In this short tutorial, you’ll see a full example of a Confusion Matrix in Python.
Topics to be reviewed:
- Creating a Confusion Matrix using Pandas
- Displaying the Confusion Matrix using Matplotlib and Seaborn
- Getting a classification report via scikit-learn
- Working with non-numeric data
Creating a Confusion Matrix in Python using Pandas
To start, here is the dataset to be used for the Confusion Matrix:
y_actual | y_predicted |
1 | 1 |
0 | 1 |
0 | 0 |
1 | 1 |
0 | 0 |
1 | 1 |
0 | 1 |
0 | 0 |
1 | 1 |
0 | 0 |
1 | 0 |
0 | 0 |
You can then capture this data in Python by creating a DataFrame:
import pandas as pd
data = {
"y_actual": [1, 0, 0, 1, 0, 1, 0, 0, 1, 0, 1, 0],
"y_predicted": [1, 1, 0, 1, 0, 1, 1, 0, 1, 0, 0, 0],
}
df = pd.DataFrame(data)
print(df)
Run the code, and you’ll get the following DataFrame:
y_actual y_predicted
0 1 1
1 0 1
2 0 0
3 1 1
4 0 0
5 1 1
6 0 1
7 0 0
8 1 1
9 0 0
10 1 0
11 0 0
To create the Confusion Matrix using Pandas, you’ll need to use pd.crosstab as follows:
import pandas as pd
data = {
"y_actual": [1, 0, 0, 1, 0, 1, 0, 0, 1, 0, 1, 0],
"y_predicted": [1, 1, 0, 1, 0, 1, 1, 0, 1, 0, 0, 0],
}
df = pd.DataFrame(data)
confusion_matrix = pd.crosstab(
df["y_actual"], df["y_predicted"], rownames=["Actual"], colnames=["Predicted"]
)
print(confusion_matrix)
Run the code, and you’ll get the following matrix:
Predicted 0 1
Actual
0 5 2
1 1 4
Displaying the Confusion Matrix using Matplotlib and Seaborn
You can use the Matplotlib and Seaborn packages in Python to get a more vivid display of the matrix.

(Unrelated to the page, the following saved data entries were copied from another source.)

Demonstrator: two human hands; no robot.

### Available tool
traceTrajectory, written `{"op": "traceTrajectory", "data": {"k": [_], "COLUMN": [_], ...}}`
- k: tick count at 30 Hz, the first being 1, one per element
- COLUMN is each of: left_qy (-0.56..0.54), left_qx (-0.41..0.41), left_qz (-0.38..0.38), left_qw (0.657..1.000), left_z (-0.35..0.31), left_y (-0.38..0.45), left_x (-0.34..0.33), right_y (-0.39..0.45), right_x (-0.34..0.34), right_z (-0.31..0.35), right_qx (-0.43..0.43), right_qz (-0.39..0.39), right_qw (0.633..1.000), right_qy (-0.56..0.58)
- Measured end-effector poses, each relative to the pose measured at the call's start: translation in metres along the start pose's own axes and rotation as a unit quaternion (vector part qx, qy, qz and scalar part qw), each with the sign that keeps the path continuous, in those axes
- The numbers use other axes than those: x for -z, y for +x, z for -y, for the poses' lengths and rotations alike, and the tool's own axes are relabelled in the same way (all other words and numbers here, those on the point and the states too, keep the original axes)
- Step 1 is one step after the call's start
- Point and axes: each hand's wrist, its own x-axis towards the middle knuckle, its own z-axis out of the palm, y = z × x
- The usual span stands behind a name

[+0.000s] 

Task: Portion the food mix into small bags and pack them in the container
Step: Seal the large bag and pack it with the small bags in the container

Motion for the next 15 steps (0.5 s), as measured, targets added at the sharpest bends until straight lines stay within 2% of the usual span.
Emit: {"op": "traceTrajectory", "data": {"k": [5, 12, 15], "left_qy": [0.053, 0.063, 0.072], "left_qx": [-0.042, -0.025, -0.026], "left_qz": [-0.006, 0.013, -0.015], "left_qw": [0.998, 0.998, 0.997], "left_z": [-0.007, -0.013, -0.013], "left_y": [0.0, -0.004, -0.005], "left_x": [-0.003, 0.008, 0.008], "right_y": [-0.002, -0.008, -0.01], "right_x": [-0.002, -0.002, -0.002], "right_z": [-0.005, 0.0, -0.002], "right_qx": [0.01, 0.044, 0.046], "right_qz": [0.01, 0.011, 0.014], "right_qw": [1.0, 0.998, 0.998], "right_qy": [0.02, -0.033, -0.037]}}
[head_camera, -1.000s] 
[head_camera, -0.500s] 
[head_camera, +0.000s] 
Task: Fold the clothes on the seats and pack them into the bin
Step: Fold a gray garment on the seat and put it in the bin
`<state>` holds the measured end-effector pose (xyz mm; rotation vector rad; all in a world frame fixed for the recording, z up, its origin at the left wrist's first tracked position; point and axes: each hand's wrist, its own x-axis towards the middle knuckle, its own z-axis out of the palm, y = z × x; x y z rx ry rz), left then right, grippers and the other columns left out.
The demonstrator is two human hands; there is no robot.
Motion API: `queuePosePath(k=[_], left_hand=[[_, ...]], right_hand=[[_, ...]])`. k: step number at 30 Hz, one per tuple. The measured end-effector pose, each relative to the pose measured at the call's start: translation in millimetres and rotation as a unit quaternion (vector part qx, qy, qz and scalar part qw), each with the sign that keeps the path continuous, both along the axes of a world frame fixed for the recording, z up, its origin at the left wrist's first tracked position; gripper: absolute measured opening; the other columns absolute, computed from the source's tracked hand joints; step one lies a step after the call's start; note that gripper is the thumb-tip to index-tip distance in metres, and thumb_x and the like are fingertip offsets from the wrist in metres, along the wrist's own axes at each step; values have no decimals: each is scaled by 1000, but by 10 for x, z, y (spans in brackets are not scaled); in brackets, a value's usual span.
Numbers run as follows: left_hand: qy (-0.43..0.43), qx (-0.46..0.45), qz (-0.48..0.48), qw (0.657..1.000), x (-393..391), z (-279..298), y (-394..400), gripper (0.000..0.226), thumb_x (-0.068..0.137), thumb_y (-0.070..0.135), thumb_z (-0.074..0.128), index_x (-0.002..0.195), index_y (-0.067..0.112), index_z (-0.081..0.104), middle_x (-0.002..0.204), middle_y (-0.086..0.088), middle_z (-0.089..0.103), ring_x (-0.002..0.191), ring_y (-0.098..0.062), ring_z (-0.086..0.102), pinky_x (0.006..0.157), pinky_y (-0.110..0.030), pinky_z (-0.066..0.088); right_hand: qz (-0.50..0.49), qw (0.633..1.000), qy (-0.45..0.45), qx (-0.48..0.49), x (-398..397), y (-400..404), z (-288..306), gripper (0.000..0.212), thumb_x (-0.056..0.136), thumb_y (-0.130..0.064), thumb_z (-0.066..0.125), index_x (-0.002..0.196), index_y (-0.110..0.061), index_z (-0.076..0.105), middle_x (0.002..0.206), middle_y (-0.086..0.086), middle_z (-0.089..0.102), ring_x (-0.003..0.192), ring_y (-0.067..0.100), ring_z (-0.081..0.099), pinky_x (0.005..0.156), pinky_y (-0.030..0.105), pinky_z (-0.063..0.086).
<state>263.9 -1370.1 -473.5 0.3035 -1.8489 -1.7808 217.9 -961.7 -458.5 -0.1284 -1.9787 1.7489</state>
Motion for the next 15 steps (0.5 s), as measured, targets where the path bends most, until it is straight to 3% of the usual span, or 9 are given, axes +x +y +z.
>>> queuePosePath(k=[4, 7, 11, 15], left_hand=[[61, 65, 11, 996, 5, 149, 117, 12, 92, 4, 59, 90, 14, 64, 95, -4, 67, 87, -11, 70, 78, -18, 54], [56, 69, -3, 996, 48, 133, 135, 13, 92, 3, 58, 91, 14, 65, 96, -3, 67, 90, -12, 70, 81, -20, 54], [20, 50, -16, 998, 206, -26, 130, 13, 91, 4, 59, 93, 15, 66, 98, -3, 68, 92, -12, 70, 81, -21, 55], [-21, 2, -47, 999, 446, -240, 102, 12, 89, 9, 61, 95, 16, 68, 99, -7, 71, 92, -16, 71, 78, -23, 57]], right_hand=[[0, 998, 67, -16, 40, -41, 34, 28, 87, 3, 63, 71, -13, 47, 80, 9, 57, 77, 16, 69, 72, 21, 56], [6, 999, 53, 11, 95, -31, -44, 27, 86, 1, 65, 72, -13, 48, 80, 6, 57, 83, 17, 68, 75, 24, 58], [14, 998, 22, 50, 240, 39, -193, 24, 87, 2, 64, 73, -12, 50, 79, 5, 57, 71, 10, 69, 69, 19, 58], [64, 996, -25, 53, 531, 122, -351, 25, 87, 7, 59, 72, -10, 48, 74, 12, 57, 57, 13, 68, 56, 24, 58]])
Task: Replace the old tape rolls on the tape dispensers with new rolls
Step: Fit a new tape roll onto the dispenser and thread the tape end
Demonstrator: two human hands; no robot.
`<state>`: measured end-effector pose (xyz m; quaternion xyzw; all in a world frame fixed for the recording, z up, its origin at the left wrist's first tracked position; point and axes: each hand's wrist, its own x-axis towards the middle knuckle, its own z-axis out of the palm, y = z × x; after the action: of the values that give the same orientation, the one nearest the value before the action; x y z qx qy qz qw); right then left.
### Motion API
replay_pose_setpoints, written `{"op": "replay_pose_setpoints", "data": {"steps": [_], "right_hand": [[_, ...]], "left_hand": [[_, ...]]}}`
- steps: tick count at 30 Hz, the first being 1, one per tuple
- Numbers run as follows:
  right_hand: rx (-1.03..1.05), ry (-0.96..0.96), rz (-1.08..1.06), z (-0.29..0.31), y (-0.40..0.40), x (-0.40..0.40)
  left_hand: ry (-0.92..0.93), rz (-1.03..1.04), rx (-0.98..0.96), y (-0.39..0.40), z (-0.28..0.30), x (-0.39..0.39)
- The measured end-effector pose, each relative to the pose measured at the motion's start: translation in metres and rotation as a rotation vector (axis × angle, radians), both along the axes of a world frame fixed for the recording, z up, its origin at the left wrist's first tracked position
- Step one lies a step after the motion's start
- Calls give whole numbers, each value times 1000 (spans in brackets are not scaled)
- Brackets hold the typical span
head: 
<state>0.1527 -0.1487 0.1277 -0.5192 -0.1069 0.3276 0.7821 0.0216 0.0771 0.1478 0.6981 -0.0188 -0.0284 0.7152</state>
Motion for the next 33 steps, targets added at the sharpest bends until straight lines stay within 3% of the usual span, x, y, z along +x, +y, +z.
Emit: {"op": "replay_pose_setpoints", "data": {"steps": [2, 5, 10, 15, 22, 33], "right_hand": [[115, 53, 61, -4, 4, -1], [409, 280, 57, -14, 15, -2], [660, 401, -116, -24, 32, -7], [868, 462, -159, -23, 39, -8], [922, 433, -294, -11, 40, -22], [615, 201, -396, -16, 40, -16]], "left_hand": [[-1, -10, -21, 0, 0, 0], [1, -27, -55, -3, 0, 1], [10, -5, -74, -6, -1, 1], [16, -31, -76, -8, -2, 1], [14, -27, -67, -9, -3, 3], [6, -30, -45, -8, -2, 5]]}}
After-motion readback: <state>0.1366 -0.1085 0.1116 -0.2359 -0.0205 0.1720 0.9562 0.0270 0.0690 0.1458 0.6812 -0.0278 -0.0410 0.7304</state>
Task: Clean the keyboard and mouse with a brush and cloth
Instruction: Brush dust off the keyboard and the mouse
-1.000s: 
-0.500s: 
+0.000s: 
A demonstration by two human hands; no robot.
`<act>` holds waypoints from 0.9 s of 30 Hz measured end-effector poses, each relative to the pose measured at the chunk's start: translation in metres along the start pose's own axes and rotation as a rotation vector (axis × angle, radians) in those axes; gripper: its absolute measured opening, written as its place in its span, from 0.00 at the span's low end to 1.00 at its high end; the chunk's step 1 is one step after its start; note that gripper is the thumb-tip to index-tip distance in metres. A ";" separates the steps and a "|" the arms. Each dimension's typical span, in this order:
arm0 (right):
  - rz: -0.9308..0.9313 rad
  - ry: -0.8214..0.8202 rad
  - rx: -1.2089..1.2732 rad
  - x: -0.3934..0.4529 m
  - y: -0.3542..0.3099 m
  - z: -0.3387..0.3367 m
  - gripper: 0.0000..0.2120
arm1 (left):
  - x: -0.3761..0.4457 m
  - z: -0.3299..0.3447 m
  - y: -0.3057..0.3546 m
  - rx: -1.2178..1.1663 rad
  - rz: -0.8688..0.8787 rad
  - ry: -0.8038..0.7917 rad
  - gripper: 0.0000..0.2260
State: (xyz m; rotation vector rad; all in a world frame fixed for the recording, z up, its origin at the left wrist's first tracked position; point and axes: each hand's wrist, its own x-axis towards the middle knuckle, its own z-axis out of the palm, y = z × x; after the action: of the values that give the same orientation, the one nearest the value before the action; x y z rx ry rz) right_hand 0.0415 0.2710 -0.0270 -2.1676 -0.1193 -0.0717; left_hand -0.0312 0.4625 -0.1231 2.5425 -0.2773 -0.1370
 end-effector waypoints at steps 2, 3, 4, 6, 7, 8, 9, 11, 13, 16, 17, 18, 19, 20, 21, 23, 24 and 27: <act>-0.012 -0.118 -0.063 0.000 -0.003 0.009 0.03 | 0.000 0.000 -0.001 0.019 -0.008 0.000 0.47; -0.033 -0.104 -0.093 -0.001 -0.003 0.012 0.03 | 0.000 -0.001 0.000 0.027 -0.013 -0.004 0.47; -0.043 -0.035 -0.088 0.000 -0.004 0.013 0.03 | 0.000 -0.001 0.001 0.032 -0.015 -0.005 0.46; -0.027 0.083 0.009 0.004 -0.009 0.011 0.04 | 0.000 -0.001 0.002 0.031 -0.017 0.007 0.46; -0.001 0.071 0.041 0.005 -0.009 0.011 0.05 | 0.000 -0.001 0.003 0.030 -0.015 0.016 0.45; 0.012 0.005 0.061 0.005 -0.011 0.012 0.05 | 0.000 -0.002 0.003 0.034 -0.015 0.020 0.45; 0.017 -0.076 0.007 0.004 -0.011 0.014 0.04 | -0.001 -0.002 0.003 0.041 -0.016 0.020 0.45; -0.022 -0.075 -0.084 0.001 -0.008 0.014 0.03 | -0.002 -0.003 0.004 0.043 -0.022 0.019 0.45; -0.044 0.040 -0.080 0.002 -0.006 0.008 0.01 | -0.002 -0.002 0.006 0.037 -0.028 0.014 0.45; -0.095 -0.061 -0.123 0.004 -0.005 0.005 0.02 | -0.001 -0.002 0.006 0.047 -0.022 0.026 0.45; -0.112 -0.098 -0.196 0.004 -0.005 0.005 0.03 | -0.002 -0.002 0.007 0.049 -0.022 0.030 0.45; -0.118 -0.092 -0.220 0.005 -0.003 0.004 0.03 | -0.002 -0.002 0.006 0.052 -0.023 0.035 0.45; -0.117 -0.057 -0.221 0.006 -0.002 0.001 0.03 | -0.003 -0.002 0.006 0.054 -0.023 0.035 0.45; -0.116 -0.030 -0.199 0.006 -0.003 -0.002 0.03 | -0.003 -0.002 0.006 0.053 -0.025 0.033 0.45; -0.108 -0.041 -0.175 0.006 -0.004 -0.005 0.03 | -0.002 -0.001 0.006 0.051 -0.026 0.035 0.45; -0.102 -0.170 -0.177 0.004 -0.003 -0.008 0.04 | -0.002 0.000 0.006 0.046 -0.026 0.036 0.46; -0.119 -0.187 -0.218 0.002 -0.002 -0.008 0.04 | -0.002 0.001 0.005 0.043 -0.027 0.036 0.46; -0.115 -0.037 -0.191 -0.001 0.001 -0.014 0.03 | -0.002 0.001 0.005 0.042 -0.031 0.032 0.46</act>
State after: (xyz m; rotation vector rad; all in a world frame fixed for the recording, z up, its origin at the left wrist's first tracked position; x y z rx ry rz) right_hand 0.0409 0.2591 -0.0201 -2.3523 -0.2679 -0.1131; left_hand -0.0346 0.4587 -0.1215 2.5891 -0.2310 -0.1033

First, install the Matplotlib package:
pip install matplotlib
Then, install the Seaborn package:
pip install seaborn
Finally, run the code below to display the matrix:
import pandas as pd
import seaborn as sn
import matplotlib.pyplot as plt
data = {
"y_actual": [1, 0, 0, 1, 0, 1, 0, 0, 1, 0, 1, 0],
"y_predicted": [1, 1, 0, 1, 0, 1, 1, 0, 1, 0, 0, 0],
}
df = pd.DataFrame(data)
confusion_matrix = pd.crosstab(
df["y_actual"], df["y_predicted"], rownames=["Actual"], colnames=["Predicted"]
)
sn.heatmap(confusion_matrix, annot=True)
plt.show()
Optionally, you can also add the totals at the margins of the confusion matrix by setting margins=True.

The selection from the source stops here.